The sole participant in a trial testing a novel and contentious gene-editing medicine has passed away from undetermined circumstances.
Terry Horgan, a participant from Montour Falls in New York, joined the research in the latter part of August with the hopes of curing Duchenne muscular dystrophy (DMD).
According to Daily Mail, the 27-year-old participant was one of the first Americans to receive CRISPR treatment. CRISPR edits genes by carefully slicing DNA and then letting nature handle the repair.
A mutation in the gene required to make the protein known as dystrophin is the cause of his uncommon hereditary condition that causes muscular atrophy.
The precise reason for Horgan's death last month is yet unknown.
Death in CRISPR Gene Therapy Study Sparks Concern
The latest issue generated concerns about the potential of such treatments generally, which have raised expectations among many families dealing with uncommon and fatal diseases.
"This whole notion that we can do designer genetic therapies is, I would say, uncertain," Arthur Caplan, a medical ethicist at New York University who is not involved in the study, said in an Associated Press (via Voice of America) report.
The nonprofit organization funded the early-stage safety research, which was authorized by the Food and Drug Administration and headed by Dr. Brenda Wong of the University of Massachusetts Chan Medical School.
The goal was to cure Horgan's version of Duchenne muscular dystrophy using the gene-editing technology CRISPR. A mutation in the gene required to create the protein known as dystrophin is the cause of the uncommon, hereditary disorder that causes muscular atrophy. The majority of Duchenne patients pass away due to heart or lung problems.
It is now unknown if Horgan received the medication and whether CRISPR, other research components, or the illness itself played a role in his passing. Clinical trials, which test new medicines on sometimes-very-ill patients, are not without fatalities.
CRISPR experiments, however, are a recent development. Fyodor Urnov, a CRISPR specialist at the Innovative Genomics Institute at the University of California, Berkeley, said any death during a gene therapy study is a chance for the field to make amends.
Cure Rare Disease's Take
The study's funding organization, Cure Rare Disease, established by Horgan's brother, issued a statement saying: "The loss of Terry is heartbreaking, and he will be remembered as a hero."
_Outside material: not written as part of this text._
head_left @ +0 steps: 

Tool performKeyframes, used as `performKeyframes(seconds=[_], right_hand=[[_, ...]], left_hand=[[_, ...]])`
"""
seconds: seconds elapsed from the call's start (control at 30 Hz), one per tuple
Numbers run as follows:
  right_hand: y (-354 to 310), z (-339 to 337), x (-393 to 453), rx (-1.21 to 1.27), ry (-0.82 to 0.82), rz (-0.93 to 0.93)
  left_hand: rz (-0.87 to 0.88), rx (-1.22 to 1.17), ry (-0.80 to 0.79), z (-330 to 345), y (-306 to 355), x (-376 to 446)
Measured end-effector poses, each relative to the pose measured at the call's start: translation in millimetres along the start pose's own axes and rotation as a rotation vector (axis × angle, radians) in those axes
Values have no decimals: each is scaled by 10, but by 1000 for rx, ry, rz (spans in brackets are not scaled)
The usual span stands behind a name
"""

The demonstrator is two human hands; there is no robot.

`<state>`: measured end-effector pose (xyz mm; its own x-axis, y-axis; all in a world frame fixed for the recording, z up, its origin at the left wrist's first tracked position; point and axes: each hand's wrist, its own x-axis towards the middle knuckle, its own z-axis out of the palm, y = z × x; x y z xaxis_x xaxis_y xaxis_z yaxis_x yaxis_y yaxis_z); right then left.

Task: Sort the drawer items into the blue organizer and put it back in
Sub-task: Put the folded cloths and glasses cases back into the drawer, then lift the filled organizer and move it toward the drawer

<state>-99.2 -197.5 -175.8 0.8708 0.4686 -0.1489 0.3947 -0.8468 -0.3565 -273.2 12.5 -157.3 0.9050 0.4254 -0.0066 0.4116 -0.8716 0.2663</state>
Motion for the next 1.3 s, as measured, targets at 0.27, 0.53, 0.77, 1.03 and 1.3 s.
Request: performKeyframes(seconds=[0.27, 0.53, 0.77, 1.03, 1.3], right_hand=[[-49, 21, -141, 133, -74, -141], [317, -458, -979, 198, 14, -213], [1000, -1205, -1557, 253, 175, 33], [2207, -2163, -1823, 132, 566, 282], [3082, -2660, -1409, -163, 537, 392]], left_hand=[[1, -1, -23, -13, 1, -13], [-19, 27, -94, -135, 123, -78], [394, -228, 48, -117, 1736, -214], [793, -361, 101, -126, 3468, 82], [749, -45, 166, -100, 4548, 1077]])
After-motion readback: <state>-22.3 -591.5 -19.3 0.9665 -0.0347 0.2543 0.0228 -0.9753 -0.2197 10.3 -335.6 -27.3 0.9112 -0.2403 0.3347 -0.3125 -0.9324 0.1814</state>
The likely reason for Horgan's death is being examined by several research teams around the US, according to Cure Rare Disease, which also noted that the process might take up to four months.
The teams' effort is crucial, according to Cure Rare Disease, which funds the development of 18 additional medicines, to provide light not just on the research results but also on "the challenges of gene therapy generally."
As is necessary for clinical studies, the researchers have submitted a report of the incidence to the Food and Drug Administration (FDA).
The experiment, which was directed by Dr. Brenda Wong, a pediatric neurologist at the University of Massachusetts, was also given agency approval.
Since its initial release in 2012, CRISPR has received both acclaim and criticism.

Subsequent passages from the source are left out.